Ford: Brick & Mortar Icon Transforms Workforce Home Office Capabilities

2 thoughts on “DE&I Metrics: Are they useful to achieving DE&I Goals?

  1. Hi Christina,

    Thank you for bringing up the very important topic of DE&I and the challenges around metrics. I absolutely agree that there should be an agreed business standard that allows all companies to share and compare their results, and by making the information visible, to allow for more company-wide initiatives to promote diversity.

    As a proponent of women / Latina representation in corporate America, I’m always faced with the question of what should be our markers in the DE&I work. Is having the population of employees perceptually representative to the country’s population the goal? This would mean that based on the 2010 census (while we wait for the 2020 census report) and despite being quite far from this goal, Hispanic women should constitute 8-9% of the employees and that should be enough. Or for African American women, 6-7%, and so forth. What happens once we reach that figure? And what considerations need to be made for different industries or disciplines, i.e. engineering vs. HR, project management vs. marketing, each of which tend to have greater male vs. female representation (depending on the industry as well). Either way, having access to these metrics can help guide education and employment initiatives to push forward a fairer playing field.
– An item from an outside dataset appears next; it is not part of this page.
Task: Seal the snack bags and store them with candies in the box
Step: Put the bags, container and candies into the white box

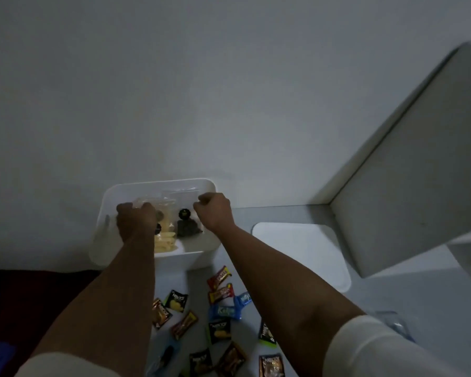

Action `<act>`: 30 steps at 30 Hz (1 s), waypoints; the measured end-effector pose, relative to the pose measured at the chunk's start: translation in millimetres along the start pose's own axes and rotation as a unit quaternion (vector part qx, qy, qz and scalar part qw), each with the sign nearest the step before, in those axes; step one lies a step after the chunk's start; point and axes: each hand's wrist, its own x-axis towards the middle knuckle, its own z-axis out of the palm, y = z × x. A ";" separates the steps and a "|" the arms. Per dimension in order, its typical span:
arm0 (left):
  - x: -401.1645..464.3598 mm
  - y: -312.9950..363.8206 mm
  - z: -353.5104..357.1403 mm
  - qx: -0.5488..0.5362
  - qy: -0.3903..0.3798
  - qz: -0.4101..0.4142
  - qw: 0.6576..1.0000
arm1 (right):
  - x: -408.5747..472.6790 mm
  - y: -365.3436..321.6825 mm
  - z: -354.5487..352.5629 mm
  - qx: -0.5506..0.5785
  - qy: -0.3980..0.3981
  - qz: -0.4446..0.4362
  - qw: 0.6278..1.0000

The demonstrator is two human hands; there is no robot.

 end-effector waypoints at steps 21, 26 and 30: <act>-398.5 -139.3 206.4 0.195 -0.379 0.119 0.897 | -238.4 395.2 -294.0 -0.073 0.225 0.203 0.950; -424.3 -191.7 220.7 0.288 -0.398 0.070 0.868 | -268.9 445.1 -306.3 -0.094 0.158 0.381 0.906; -431.3 -209.8 225.5 0.315 -0.395 0.089 0.858 | -280.8 470.4 -313.5 0.030 0.133 0.380 0.915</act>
    I’m a big fan of Iris and her behavioral science insights, and hope more companies take these recommendations to heart.

  2. Interesting insight on this growing aspect of DE&I efforts, Christina. I would push the envelope one step further to consider how easily gamed the numbers can be. For example, my old firm was forced to disclose minority representation. Instead of being transparent about the terribly awful numbers, they decided to group together all possible minority groups to compare against the white majority. The numbers were skewed due to the multiple office locations in Asia that counted nearly all employees as minority (although they were majority members in their countries). They hid the near zero numbers of African American and Hispanic employees in the U.S. offices.

    My point is that we can create a false sense of progress with numbers and I agree that there are measures that can go unaccounted for in the search for quantification.